In [1]:
from regraph import plot_graph

from kami import KamiCorpus
from kami.data_structures.entities import *
from kami.data_structures.interactions import *
from kami.data_structures.definitions import *
from kami.exporters.kappa import generate_kappa, KappaInitialCondition

In [2]:
# Create an empty KAMI corpus
corpus = KamiCorpus("EGFR_signalling")

In [3]:
# Create an interaction object
egfr = Protoform("P00533")
kinase = Region(
    name="Protein kinase",
    start=712,
    end=979,
    states=[State("activity", True)])

egfr_kinase = RegionActor(
    protoform=egfr,
    region=kinase)

interaction1 = LigandModification(
    enzyme=egfr_kinase,
    substrate=egfr,
    target= Residue(
        "Y", 1092,
        state=State("phosphorylation", False)),
    value=True,
    rate=1,
    desc="Phosphorylation of EGFR homodimer")

In [4]:
interaction1.to_json()

{'desc': 'Phosphorylation of EGFR homodimer',
 'enzyme': {'data': {'protoform': {'bound_to': [],
    'regions': [],
    'residues': [],
    'sites': [],
    'states': [],
    'unbound_from': [],
    'uniprotid': 'P00533'},
   'region': {'bound_to': [],
    'end': 979,
    'name': 'Protein kinase',
    'residues': [],
    'sites': [],
    'start': 712,
    'states': [{'name': 'activity', 'test': True}],
    'unbound_from': []}},
  'type': 'RegionActor'},
 'enzyme_bnd_subactor': 'protoform',
 'rate': 1,
 'substrate': {'data': {'bound_to': [],
   'regions': [],
   'residues': [],
   'sites': [],
   'states': [],
   'unbound_from': [],
   'uniprotid': 'P00533'},
  'type': 'Protoform'},
 'substrate_bnd_subactor': 'protoform',
 'target': {'data': {'aa': ['Y'],
   'loc': 1092,
   'state': {'name': 'phosphorylation', 'test': False}},
  'type': 'Residue'},
 'type': 'LigandModification',
 'value': True}

In [5]:
# Aggregate the interaction object to the corpus
nugget1_id = corpus.add_interaction(interaction1)
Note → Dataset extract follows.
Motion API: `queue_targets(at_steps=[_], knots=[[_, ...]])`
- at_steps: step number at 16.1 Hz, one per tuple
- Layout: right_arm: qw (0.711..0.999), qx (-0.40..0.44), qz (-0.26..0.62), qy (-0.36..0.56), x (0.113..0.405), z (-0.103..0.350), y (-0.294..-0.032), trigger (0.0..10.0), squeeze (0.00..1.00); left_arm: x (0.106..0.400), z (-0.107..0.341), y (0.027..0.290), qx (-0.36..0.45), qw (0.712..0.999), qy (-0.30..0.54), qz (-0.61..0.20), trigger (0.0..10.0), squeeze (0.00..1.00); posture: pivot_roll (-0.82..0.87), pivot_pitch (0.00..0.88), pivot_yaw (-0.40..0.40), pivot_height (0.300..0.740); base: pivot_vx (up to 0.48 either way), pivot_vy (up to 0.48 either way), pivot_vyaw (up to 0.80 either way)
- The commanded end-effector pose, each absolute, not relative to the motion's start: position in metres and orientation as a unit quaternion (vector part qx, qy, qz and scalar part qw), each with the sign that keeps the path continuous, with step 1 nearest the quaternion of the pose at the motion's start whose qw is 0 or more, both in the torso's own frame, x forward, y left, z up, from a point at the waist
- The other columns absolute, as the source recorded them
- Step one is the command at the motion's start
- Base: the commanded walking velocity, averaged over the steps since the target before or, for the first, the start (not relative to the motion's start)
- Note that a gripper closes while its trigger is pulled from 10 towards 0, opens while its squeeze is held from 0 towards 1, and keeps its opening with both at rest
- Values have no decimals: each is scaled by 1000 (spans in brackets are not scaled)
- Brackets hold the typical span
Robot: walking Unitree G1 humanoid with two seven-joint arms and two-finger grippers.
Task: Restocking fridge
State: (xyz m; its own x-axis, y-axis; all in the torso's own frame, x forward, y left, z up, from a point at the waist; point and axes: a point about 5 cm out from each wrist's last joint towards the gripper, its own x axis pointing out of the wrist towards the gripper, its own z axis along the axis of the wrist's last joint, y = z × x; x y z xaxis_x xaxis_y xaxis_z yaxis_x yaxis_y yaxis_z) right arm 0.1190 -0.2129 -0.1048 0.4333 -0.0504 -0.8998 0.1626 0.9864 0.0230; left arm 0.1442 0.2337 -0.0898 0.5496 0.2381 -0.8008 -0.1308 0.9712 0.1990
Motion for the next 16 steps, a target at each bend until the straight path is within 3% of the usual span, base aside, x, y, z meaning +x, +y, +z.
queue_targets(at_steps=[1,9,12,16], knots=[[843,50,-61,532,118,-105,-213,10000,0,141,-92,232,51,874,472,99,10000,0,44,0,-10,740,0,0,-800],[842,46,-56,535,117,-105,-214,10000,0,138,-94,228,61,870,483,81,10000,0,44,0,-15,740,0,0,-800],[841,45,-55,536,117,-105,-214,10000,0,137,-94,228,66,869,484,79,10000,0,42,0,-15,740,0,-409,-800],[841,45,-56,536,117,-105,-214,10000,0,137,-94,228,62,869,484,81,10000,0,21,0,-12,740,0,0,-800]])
Loading InterPro Data version 66


In [6]:
# Access the newly created nugget
nugget = corpus.get_nugget(nugget1_id)
print(corpus.get_nugget_desc(nugget1_id))
nugget_identification = corpus.get_nugget_typing(nugget1_id)
print("Nugget nodes: ")
for n in nugget.nodes():
    print("-> '{}' - identified as '{}' in the AG, typed as '{}' in the MM".format(
        n, nugget_identification[n], corpus.get_action_graph_typing()[nugget_identification[n]]))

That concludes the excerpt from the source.